The first entry in the Neo-Maoist Reading Club was a translation of Yin Guoming’s fiery “America has already shown it’s fatally wounded, why not finish them off?” The second was a translation of “Firmly grasp historical tendencies and combat opportunism” by Shui Bian.
This is the third entry. It’s brief.
I’m sure you know the story: Xi Jinping is entering constitutional cheat codes to give himself infinite lives. Reactions on the Chinese internet were mostly negative, even as the censorship machine was fired up to remove any reference to — positive or negative—or discussion of the amendments.
The reaction from the more nationalistic and nostalgic Maoists (毛派), more likely to go to bat for authoritarianism, has been more muted, mostly calls to study the changes and support the Party at a time when they are facing renewed criticism (see: 短平快解读本次修宪，稳准狠回应社会关切), and also they’ve been distracted by an impending trade war, the 170th anniversary of the Communist Manifesto and the Two Sessions.
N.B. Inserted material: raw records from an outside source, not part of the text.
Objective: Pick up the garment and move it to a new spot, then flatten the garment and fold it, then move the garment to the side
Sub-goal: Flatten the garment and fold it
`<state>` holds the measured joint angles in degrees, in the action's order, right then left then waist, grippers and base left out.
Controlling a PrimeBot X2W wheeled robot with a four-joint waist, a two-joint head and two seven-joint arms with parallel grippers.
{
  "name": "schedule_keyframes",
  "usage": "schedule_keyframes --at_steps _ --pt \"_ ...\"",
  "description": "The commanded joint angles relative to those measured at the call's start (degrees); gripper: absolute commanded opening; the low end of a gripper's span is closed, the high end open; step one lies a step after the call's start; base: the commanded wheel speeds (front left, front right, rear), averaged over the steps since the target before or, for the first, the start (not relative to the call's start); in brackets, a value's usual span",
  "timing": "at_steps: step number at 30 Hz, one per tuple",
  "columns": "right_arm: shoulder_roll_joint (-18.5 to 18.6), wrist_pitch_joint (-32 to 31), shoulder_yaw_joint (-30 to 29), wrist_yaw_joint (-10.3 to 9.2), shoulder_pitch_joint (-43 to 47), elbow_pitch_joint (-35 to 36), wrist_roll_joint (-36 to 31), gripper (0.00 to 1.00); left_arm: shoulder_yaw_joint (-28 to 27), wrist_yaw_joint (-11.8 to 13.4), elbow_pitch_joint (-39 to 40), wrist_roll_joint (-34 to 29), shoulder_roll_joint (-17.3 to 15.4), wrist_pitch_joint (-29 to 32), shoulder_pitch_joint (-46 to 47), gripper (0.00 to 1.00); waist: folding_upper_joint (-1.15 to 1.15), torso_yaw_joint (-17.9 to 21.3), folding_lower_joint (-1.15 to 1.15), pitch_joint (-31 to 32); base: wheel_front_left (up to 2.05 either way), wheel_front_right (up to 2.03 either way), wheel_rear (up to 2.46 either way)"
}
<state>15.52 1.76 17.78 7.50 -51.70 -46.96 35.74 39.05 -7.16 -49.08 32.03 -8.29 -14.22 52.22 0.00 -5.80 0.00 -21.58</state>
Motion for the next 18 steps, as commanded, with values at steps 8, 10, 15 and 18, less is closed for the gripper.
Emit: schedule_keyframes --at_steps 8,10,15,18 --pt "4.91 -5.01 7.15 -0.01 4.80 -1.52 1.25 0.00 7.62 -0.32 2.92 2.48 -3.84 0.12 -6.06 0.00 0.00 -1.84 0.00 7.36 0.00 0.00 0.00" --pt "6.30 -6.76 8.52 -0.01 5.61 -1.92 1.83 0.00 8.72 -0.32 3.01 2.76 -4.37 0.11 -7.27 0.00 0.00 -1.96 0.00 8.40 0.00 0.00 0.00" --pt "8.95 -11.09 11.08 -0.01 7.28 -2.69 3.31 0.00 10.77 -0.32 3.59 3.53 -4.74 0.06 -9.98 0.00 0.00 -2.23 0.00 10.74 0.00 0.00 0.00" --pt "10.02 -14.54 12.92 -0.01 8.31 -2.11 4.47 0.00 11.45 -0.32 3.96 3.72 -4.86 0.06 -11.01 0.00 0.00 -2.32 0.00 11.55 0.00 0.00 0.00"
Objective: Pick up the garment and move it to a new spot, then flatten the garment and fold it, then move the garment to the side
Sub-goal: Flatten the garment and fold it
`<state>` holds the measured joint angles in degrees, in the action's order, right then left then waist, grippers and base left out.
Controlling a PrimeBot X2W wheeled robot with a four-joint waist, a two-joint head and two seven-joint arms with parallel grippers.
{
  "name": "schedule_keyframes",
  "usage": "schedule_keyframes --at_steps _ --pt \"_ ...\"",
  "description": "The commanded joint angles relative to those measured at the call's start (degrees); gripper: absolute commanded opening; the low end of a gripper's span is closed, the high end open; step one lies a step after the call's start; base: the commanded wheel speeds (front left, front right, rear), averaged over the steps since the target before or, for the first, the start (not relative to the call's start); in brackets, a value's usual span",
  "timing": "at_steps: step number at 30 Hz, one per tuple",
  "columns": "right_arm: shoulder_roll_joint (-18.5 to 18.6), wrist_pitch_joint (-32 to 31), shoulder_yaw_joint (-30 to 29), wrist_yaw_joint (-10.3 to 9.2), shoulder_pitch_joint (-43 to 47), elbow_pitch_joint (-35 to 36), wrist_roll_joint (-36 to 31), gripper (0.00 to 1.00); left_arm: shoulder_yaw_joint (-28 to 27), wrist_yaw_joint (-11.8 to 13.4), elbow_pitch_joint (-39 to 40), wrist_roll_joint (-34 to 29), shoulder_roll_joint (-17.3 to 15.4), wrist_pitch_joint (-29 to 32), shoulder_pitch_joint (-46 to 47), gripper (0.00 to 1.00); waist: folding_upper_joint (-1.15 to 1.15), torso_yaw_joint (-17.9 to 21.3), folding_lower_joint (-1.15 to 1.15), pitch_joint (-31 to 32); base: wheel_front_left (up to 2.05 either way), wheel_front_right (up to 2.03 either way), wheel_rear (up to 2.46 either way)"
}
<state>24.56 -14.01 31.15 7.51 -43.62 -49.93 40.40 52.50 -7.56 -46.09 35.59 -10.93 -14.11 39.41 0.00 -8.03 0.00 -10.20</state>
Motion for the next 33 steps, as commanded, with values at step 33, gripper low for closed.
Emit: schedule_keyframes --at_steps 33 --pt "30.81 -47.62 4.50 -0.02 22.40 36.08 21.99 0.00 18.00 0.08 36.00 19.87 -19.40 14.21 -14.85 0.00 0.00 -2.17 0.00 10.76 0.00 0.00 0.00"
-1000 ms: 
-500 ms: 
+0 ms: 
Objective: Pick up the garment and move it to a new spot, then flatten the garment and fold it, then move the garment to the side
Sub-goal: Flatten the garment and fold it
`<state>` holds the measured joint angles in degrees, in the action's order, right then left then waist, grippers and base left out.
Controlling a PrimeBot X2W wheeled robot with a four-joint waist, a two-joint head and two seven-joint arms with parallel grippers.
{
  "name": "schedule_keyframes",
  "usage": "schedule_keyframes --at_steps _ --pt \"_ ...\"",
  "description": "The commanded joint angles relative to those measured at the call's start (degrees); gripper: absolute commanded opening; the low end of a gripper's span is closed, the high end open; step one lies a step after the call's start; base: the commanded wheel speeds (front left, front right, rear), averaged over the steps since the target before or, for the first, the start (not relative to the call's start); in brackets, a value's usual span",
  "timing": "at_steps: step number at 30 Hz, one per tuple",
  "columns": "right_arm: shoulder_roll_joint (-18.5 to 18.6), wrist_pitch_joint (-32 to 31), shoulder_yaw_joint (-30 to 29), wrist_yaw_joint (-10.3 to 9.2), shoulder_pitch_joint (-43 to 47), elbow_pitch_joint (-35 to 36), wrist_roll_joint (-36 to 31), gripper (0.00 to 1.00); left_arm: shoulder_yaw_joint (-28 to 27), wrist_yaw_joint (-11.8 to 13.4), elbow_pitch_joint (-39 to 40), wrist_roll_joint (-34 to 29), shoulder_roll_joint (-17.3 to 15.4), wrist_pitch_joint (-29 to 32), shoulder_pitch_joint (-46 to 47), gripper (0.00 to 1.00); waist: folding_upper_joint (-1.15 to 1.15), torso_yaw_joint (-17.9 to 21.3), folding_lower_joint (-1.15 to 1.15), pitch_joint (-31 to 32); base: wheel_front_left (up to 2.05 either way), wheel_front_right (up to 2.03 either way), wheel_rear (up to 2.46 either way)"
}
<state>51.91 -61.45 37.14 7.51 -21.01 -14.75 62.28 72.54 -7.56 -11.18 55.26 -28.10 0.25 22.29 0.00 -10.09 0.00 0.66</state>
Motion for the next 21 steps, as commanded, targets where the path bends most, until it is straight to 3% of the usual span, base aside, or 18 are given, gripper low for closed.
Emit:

At this point, long after censorship and self-censorship have wiped out much of what was written, it’s hard to track down more critical and specifically Left Maoist reactions. On the web portals held by the Left Maoists (毛左), reaction has been ambivalent, though, and some critical pieces have been left up.
For the past few days, Xi Jinping “ascending to the throne” has “provoked” people. Personally, I’m numb to the whole thing. It’s been a long time coming. We got here from Sniper Deng [Deng Xiaoping] and the Old Frog [Jiang Zemin] and the Frozen Faced Emperor [Hu Jintao]. The selling out of the Soviet Union started long before Gorbachev arrived, with Khrushchev and Brezhnev.
China’s move from oligarchy to autocracy is the result of something that has been festering for the past thirty years. The only possible result of a coup d’etat like the one China experienced is dictatorship. In China today, the dividends accumulated in the economy built under Mao Zedong have been spent; the population boom of those years has also been squandered and we now having an ageing population; our military capabilities have been compromised by internal political struggles, corruption and factionalization. The betrayal of political and economic principles has radically transformed the superstructure. The interests of the new feudal lords of bureaucratic capitalism are inextricable from government policy. For this government, the people have become irrelevant.
The announcement of a new anti-corruption drive has come in for criticism, as well:
“Anti-corruption” efforts are nothing but a tool in factional struggles within the leadership. Deng Xiaoping set the stage for a “corrupt” government in late 1989 with the formation of his criminal posse, and he sealed the deal during the “Southern Tour purge.” Make no mistake: all these motherfuckers dirty — how you gonna stay clean in a mud puddle? Even Xi himself — you think during his time in Fujian and Zhejiang he never got into some shit? Don’t think for a moment that we don’t all know the real story behind Gui Minhai’s arrest. … You’ve probably heard the story about how the “good guy” [Shen Hao, celebrated cadre celebrated by Hu Jintao after he died on the job — rumors later circulated…] in Xiaogang, that heaven of reform, drank himself to death.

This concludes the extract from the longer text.